One of the most popular fabliaux in medieval Europe was the story of two young men who trick their host, one by seducing his daughter and the other by making love to his wife after the shifting of a cradle containing his baby. Chaucer clearly did not invent the broad outlines of what is sometimes called the “cradle-trick story” that he adapted for his own literary purposes in the Reeve's Tale. Though none of the analogues – at least not in the forms that survive – can be said to represent “the source” of Chaucer's tale, the story itself was apparently so widely known that it is almost certain that Chaucer had read at least one, and quite possibly more than one, of the versions presented here. In addition to the cradle-trick story in the Reeve's Tale, there are three surviving versions of it in French, one in Flemish, one in Italian, and two in German, all of them almost surely predating Chaucer. There are also several later analogues. A central scholarly problem in dealing with so many analogues is determining which among them are closest to the Reeve's Tale.
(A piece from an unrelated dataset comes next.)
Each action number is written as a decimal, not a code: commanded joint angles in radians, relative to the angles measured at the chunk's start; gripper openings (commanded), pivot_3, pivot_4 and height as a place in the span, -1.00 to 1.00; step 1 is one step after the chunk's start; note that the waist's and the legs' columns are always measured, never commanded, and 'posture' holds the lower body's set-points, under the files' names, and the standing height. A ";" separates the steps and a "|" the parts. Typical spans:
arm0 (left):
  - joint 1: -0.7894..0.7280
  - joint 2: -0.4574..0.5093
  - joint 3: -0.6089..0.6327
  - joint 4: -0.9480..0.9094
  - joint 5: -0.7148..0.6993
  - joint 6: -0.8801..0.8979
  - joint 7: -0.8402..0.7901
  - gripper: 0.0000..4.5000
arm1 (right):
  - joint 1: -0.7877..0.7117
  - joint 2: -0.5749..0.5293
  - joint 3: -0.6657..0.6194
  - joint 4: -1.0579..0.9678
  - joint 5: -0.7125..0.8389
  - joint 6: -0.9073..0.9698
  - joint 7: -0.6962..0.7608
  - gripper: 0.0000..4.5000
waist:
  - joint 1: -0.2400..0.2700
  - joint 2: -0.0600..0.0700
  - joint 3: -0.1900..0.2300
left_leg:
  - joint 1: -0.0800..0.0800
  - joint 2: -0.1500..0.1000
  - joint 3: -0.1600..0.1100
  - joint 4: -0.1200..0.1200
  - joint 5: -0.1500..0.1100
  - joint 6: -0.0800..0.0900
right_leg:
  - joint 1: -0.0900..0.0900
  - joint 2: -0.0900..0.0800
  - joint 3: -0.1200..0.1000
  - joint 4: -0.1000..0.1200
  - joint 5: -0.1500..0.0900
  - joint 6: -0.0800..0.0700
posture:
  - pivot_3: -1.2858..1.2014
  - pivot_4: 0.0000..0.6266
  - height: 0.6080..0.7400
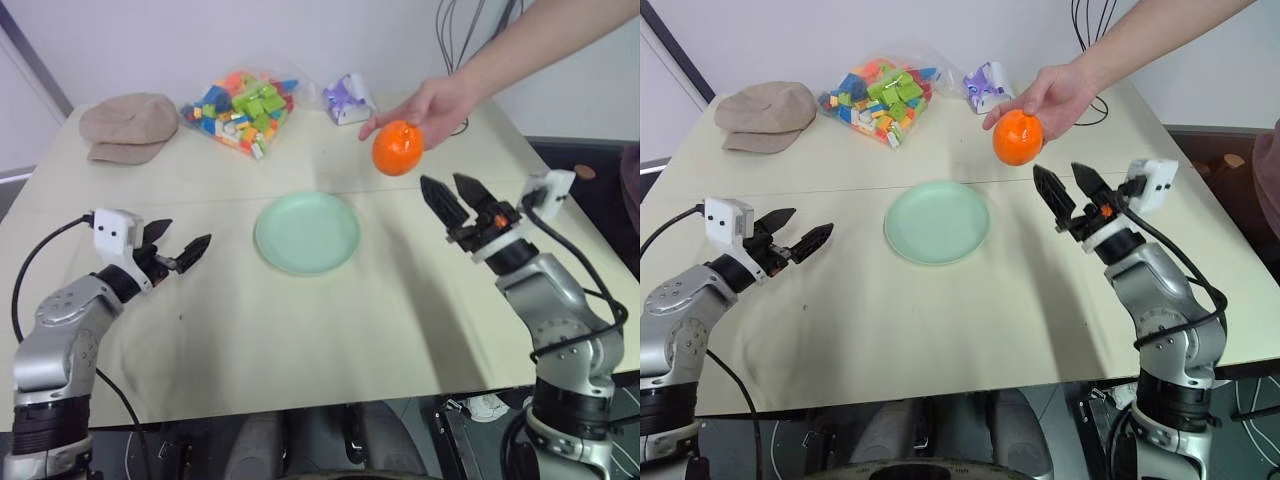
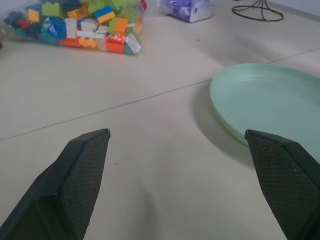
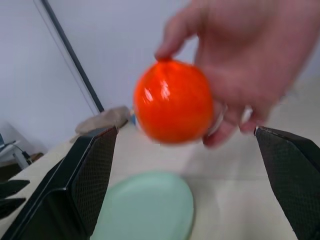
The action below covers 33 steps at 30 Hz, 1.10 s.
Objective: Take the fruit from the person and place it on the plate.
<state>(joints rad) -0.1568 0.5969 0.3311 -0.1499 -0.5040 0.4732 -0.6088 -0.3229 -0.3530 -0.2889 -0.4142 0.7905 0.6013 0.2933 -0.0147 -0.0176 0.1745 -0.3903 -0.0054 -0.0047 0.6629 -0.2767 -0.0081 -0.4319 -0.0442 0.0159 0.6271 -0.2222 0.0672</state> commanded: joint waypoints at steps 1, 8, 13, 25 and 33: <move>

Frederick Furnival attempted to solve the problem by publishing two French analogues, Text A of Le meunier et les. II. clers and Jean Bodel's De Gombert et des deus clers. In an influential study, Germaine Dempster later stated that only the two French texts of Le meunier et les. II. clers (A and B) should b seriously considered by Chaucerians interested in working with “the source” of the Reeve's Tale, and she concluded that some near relative of Text B was most likely Chaucer's source. Dempster's arguments persuaded W. M. Hart to disregard all other known analogues and present only texts A and B of Le meunier in his chapter on the Reeve's Tale in Bryan and Dempster. More recently, however, scholars have taken a broader view of the relationship of Chaucer's tale to the other versions of the story. Rather than focus their attention on discovering “the source” of the tale, they study its relationship to several possible sources.